I am not sure, including the full error explantion text is a good idea. The message can be very long and is usually not directly used.

I think, It would be better to get the explanation through a distinct rustc call.

@llogiq - it sounds like the “fix” can be a separate field then, and we don’t need to change suggestions to be an array? The latter is the breaking change that I think others were hinting add, but that might be avoidable using another field later on.

@nrc - Right, I was thinking about the json communication protocol. I think we’re okay so long as this json format is only used for compiler errors, where you’ve already waited for the compile to finish, a few ms longer isn’t going to hurt. For interactive protocols, we’re going to want something slimmer. One could be a subset of the other so we don’t duplicate parsing code, which is a nice to have.

@Uther - we’ve had a few requests from tools/editor plugin authors to provide both. You won’t always have access to run rustc twice (eg if it’s a big project, you won’t want to wait). Whereas it may be possible to just run the terminal emitter into a buffer, like we do for tests, and then put that buffer into the json.

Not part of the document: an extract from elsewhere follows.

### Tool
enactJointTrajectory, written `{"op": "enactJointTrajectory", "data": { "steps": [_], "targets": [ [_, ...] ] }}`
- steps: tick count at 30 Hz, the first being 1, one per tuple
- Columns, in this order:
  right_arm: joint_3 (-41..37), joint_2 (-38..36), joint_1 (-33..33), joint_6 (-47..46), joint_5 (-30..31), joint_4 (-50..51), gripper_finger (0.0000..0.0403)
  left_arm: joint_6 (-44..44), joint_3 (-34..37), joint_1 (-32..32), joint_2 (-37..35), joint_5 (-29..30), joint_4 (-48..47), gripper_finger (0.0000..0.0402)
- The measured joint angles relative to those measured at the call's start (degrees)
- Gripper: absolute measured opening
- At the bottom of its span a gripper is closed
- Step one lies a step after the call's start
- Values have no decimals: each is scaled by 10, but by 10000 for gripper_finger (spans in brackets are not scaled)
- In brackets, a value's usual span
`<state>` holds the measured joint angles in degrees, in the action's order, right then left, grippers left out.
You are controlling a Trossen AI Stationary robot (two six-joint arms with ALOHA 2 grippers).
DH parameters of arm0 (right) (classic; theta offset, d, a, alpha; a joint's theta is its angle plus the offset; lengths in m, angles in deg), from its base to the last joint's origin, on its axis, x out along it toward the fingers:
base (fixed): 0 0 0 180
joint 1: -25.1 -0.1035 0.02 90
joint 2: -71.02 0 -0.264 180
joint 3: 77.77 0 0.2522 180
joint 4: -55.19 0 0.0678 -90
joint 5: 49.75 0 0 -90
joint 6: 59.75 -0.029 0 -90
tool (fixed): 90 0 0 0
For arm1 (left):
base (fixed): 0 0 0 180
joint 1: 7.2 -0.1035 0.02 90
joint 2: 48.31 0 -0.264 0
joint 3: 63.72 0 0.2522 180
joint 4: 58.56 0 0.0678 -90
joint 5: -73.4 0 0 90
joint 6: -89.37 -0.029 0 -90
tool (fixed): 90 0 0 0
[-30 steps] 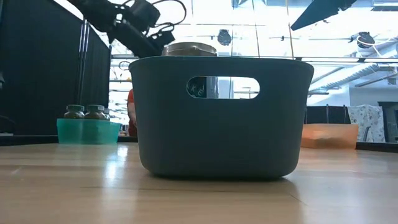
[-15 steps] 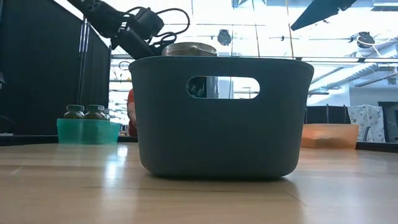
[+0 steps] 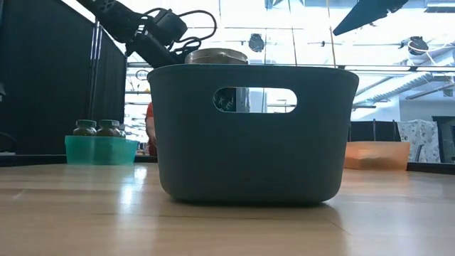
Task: Sort spices by type
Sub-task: Put the gold seasoning bottle into the blue bin
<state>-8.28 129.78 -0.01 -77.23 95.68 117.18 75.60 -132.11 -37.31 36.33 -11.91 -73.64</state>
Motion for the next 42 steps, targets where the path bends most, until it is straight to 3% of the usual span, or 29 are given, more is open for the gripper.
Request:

Having fix as a separate field would nicely solve the issue. Otherwise rustfix will need some heuristics whether a fix can be automatically applied, which sounds quite hard.

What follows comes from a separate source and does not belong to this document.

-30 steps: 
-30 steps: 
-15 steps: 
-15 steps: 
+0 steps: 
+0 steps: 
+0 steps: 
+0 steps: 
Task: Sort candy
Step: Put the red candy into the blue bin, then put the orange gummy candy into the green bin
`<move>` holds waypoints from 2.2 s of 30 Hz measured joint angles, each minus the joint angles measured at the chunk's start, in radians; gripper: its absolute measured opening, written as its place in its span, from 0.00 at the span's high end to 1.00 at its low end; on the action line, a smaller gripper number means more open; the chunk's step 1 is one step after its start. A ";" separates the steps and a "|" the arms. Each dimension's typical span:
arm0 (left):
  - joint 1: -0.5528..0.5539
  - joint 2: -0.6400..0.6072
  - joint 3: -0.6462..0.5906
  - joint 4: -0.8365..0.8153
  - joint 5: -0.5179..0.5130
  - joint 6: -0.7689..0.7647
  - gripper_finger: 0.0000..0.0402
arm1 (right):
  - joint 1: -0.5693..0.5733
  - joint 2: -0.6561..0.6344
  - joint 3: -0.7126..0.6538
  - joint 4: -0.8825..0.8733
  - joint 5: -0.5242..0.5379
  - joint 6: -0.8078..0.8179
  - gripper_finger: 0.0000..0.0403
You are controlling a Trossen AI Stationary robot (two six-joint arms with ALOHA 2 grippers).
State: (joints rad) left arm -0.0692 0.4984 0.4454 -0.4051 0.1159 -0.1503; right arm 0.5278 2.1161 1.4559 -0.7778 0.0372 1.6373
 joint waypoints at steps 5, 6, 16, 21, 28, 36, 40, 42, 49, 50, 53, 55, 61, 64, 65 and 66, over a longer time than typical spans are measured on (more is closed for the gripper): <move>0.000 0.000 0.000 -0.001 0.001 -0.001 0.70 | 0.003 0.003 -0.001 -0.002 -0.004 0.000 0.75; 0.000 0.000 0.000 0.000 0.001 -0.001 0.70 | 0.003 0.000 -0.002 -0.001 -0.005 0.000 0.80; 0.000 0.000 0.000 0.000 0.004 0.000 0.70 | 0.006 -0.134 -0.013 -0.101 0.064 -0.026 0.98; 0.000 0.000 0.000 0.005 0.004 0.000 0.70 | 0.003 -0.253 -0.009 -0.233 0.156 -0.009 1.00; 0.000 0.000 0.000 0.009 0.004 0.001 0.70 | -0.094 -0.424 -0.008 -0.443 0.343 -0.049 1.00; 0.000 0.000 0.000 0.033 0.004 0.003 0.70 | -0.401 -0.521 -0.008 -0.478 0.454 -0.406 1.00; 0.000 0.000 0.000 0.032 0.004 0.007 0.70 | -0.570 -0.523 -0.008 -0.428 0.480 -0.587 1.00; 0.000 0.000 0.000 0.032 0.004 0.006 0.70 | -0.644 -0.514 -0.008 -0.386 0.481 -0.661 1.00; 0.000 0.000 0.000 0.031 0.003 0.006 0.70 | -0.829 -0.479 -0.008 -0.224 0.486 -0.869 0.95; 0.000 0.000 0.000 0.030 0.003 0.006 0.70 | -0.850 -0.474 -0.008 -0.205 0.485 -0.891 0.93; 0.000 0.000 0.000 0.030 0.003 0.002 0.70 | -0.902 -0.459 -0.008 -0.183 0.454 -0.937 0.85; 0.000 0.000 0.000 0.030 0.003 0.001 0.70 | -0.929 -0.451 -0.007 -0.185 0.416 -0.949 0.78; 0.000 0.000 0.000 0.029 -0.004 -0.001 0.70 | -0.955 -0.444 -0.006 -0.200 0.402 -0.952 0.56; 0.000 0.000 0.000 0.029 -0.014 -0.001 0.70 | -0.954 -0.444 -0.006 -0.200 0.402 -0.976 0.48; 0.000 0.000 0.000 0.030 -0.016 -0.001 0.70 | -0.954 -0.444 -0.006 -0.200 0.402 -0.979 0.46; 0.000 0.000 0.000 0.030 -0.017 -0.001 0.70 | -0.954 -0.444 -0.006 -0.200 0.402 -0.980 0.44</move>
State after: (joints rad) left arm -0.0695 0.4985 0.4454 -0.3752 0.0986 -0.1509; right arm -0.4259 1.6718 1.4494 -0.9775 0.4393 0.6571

Maybe there should be an option to include the full explanation text. So, the users that don’t need it or does not bother doing two distinct calls, would not have to suffer the extra length.

@Uther - yeah there will very likely be another version of this for the needs of more interactive tools. In this version of the json, the focus is more offline so we’ve got a bit of leeway. Tools should be able to safely ignore the fields they don’t want to consume. I suspect different tools will ignore different fields.

Just to recap:

  • We are shooting for multiple stages. Stage 1 is just to get us going.
  • IDEs/interactive tools will needed a lighter format, but that can be based on this one.
  • Fixes can be a separate field.
  • We should finish implementing the proposed json format, which means putting the rendered output in there (which we don’t have yet)
  • Ideally, we’d have other tool consumers of the json format before we standardize a Stage 1.

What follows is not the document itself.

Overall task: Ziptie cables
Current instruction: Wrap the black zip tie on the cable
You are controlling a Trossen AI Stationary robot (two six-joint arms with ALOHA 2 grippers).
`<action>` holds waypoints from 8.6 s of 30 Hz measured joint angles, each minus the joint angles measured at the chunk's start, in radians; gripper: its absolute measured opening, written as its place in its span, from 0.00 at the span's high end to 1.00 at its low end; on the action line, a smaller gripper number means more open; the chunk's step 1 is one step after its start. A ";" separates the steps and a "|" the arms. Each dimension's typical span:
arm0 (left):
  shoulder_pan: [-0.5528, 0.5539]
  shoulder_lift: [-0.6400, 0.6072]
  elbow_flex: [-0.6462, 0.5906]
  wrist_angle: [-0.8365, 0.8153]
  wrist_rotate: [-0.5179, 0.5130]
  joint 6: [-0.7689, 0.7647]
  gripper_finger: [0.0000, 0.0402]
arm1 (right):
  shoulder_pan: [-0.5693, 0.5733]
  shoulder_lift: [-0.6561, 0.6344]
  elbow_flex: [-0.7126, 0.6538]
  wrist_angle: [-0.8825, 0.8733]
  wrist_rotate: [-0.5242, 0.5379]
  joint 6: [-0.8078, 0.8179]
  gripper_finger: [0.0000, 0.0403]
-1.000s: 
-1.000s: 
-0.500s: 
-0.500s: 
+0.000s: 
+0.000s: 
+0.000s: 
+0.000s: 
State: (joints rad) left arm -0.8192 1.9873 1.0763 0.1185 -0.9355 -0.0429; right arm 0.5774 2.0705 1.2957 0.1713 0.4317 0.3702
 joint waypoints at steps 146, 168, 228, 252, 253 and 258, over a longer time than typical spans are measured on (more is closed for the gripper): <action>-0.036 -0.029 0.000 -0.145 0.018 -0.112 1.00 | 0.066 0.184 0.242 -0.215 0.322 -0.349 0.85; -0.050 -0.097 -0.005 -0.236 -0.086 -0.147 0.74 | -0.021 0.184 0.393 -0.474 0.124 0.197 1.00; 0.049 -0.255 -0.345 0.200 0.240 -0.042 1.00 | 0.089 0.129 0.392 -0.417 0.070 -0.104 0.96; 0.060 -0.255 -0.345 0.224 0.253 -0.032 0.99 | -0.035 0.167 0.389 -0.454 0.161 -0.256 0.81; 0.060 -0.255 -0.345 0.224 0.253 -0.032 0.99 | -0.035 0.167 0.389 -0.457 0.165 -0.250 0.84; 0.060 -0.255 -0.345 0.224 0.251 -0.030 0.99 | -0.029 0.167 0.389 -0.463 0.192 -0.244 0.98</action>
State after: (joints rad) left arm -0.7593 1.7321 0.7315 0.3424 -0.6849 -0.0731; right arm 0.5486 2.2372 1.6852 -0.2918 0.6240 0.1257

Since getting tools to use the json format can be a catch-22, @Manishearth and anyone else - do you know of tools who might try it out? Sorry if someone volunteered earlier and I missed it…

No idea about other tools. rustfix is the big one, and of course compiletest. Clippy is a producer, not a consumer, so it doesn’t matter much here. IDE jump-to-error functionality might like this, but I don’t know of anything that provides this specifically for Rust (the sublime package just regex-scrapes filelines)

The build-cargo package of the atom editor (that you linked in the OP) has a flag to make it parse the json instead of regexing the terminal output. It is planned to add a fix button to every message to be able to apply suggestions one by one.

I don’t think we support all kinds of json errors that are produced currently. But we gladly take suggestions.

One more follow up. I’m getting feedback from a couple people who are working on IDEs that the current json format is working okay. One contributor, who is working on vscode, mentions that the json being behind a flag makes it a little tricky to enable without causing builds to be reset (think “cargo build” from the IDE, then “cargo run” from the commandline having to build again because the flags changed)

Here’s my current proposal. Let’s take what we have in the json now and call that v1. We can move out the rendered content portion and add it in, say, v2. We’ve already been using it in compile-test, a bit with IDEs switching to it, and ker’s tool.

Since it looks like we have ~3 tools of different styles using the current json format, with possibly others we don’t know about, it feels like we may be close to just calling this v1 and then working with those tools authors on what v2 will look like.

Are there any objections to stabilizing what we have as is and then building from there?